The photocoupler PC 1 in Fig. 2 functions as the insulating circuit 6 in Fig. 1. Generally, a plurality of illumination fixtures are connected to the lighting control signal line and the power line in parallel. In this case, since a circuit ground of each illumination fixture is not necessarily a same potential, it is need to isolate the lighting control signal line from the circuit ground of each illumination fixture. The light-emitting element of the photocoupler PC 1 is connected to the lighting control signal line, and the light-receiving element is connected between the circuit ground of the illumination fixture and the power source voltage Vcc, in series with a resistor R33.

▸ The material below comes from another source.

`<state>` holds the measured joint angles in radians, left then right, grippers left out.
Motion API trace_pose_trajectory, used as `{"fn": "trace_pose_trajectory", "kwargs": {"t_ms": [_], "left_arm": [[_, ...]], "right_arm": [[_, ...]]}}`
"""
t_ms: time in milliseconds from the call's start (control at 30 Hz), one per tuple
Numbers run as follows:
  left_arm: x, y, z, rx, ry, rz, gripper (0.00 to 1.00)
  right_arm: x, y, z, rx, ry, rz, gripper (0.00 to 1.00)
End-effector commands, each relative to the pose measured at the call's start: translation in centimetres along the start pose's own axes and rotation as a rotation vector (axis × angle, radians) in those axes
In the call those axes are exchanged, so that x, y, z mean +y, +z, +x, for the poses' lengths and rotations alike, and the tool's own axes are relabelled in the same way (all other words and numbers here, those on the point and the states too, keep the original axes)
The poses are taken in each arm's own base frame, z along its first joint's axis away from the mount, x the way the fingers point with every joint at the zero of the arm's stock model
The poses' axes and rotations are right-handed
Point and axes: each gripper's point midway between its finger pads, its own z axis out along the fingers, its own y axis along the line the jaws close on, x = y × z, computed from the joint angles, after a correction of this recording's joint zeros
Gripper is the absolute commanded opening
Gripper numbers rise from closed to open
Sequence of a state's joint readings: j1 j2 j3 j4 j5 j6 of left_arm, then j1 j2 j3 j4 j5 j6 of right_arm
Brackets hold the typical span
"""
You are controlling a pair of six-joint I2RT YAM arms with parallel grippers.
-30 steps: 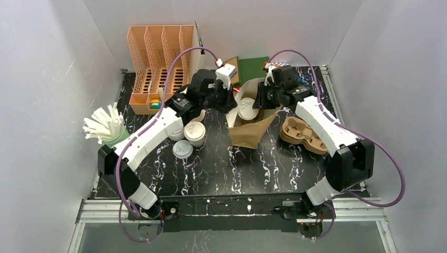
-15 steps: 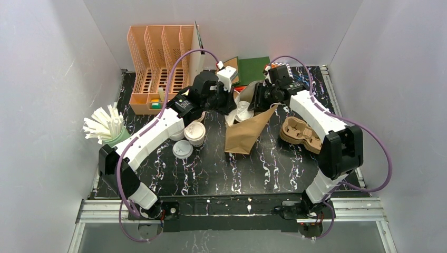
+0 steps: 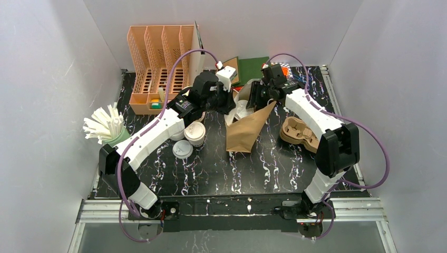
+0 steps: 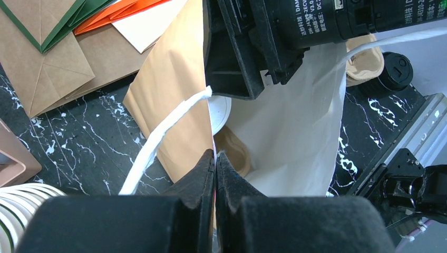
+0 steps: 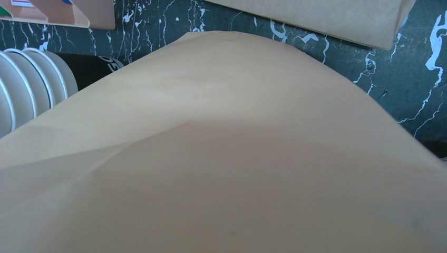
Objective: Pack the takeout coffee
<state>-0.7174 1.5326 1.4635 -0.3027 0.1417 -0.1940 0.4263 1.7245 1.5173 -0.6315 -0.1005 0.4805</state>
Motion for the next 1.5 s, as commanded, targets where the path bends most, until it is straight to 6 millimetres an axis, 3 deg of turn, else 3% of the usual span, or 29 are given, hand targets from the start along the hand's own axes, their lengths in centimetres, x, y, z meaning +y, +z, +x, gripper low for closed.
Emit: {"fn": "trace_pose_trajectory", "kwargs": {"t_ms": [0,167,500,800,1133,1467], "left_arm": [[-1.5,-1.9,-0.5,-0.011,0.01,0.052,0.0],[-1.5,-2.0,-0.5,-0.011,0.007,0.051,0.0],[-1.6,-2.3,-0.4,-0.012,0.004,0.051,0.0],[-1.4,-2.4,-0.4,-0.014,-0.001,0.042,0.0],[1.2,-2.9,-1.2,-0.025,0.022,-0.113,0.0],[1.7,-3.3,-2.0,-0.053,0.034,-0.147,0.0]], "right_arm": [[-3.8,-0.3,-4.4,-0.182,0.072,0.202,0.57],[-3.8,-0.4,-5.4,-0.218,0.106,0.234,0.66],[-1.8,0.9,-6.5,-0.265,0.073,0.216,0.53],[-2.2,2.3,-4.7,-0.183,0.028,0.264,0.5],[-5.5,3.8,1.0,0.038,0.011,0.413,0.45],[-7.5,4.6,3.3,0.145,0.002,0.5,0.43]]}}
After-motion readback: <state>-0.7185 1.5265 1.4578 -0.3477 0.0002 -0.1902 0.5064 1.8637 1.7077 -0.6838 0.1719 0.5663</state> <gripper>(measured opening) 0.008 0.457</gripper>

When the PWM signal of the lighting control signal line is a High level, since the light-emitting element of the photocoupler PC1 emits a optical signal and a resistance value of the light-receiving element of the photocoupler PC1 lowers, a voltage at a connecting point of the resistor R33 and the light-receiving element of the photocoupler PC1 lowers. Conversely, when the PWM signal of the lighting control signal line is a Low level, since the light-emitting element of the photocoupler PC1 emits no optical signal and the resistance value of the light-receiving element of the photocoupler PC1 rises, the voltage at the connecting point of the resistor R33 and the light-receiving element of the photocoupler PC1 rises. Although this voltage change is repeated at the frequency (1 kHz) of the lighting control signal, the voltage is converted into a DC voltage by smoothing by a time constant circuit including a resistor R5 and a capacitor C5.
A circuit including an integrated circuit IC5 having operational amplifiers A1, A2 in Fig. 2 therein, the resistor R5 and the capacitor C5 constitute the DC converting circuit 5 in Fig. 1. For example, µPC358 manufactured by Renesas Electronics Corporation (under control of former NEC Electronics) or its compatible devices may be used as the integrated circuit IC5. The operational amplifier A1 is used as a buffer amplifier, amplifies the voltage at the connecting point of the resistor R33 and the light-receiving element of the photocoupler PC1 to have a low impedance and applies the voltage to the series circuit including the resistor R5 and the capacitor C5.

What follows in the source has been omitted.